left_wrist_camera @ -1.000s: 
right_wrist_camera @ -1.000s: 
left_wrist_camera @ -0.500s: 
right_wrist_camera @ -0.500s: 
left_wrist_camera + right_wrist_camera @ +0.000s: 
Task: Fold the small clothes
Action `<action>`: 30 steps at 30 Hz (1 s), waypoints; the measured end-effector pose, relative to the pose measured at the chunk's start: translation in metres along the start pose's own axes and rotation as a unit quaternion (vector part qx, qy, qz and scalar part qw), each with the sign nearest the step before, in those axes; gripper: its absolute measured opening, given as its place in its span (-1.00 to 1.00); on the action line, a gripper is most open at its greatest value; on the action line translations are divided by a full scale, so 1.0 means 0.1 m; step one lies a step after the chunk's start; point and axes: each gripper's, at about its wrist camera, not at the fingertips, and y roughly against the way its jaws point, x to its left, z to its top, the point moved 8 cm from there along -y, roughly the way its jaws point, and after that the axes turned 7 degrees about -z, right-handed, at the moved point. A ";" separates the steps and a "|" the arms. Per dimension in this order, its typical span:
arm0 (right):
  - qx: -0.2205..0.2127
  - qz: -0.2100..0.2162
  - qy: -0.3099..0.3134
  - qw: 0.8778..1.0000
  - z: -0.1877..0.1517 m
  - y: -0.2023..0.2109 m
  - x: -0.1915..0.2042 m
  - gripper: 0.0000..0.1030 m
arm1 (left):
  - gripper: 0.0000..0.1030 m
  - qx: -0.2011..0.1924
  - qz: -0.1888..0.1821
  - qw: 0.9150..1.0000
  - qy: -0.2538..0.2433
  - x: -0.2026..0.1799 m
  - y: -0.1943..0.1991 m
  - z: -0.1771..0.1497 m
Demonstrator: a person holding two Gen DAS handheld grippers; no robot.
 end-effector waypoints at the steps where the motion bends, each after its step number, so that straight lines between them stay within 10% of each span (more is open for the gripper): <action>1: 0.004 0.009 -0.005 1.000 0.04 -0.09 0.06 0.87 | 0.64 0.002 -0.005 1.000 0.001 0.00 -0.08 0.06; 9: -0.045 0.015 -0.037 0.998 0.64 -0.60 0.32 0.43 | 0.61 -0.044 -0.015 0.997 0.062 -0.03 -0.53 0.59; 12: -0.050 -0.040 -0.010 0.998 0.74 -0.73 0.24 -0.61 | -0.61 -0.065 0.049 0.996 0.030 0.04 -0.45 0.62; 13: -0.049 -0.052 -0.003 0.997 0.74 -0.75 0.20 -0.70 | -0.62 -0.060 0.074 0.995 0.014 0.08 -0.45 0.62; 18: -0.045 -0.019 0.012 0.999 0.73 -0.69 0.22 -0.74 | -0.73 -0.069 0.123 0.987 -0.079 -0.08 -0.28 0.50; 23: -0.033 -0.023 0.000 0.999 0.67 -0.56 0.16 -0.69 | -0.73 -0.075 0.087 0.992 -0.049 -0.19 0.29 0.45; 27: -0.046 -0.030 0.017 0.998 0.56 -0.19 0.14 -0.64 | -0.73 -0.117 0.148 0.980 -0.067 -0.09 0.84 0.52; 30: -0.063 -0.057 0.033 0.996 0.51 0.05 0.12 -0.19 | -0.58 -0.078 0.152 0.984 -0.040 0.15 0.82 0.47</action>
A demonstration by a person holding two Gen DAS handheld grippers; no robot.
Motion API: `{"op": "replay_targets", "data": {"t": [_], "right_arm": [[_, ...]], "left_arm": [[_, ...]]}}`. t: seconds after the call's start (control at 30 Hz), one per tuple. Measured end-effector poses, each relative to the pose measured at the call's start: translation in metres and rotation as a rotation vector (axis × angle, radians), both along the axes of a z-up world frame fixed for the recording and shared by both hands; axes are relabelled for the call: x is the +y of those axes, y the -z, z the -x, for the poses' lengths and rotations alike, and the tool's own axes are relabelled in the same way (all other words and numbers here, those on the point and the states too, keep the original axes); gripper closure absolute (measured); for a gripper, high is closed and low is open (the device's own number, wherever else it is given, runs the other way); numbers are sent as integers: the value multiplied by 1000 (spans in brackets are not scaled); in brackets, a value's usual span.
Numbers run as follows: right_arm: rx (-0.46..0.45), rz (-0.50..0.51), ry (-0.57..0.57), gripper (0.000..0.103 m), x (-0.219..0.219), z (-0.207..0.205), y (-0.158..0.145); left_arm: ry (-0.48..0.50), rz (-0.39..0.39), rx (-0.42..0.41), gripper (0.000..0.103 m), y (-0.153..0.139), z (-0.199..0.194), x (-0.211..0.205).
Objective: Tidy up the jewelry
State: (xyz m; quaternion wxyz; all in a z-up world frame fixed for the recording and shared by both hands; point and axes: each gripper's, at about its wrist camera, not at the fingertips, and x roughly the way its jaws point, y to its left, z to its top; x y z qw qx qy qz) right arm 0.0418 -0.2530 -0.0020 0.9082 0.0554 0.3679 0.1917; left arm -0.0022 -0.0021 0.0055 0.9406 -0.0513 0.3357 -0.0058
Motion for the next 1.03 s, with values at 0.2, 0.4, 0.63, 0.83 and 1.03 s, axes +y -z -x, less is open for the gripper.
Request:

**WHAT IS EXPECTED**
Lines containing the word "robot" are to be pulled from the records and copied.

**WRITTEN RESPONSE**
Demonstrator: a person holding two Gen DAS handheld grippers; no robot.
A demonstration by a person holding two Gen DAS handheld grippers; no robot.

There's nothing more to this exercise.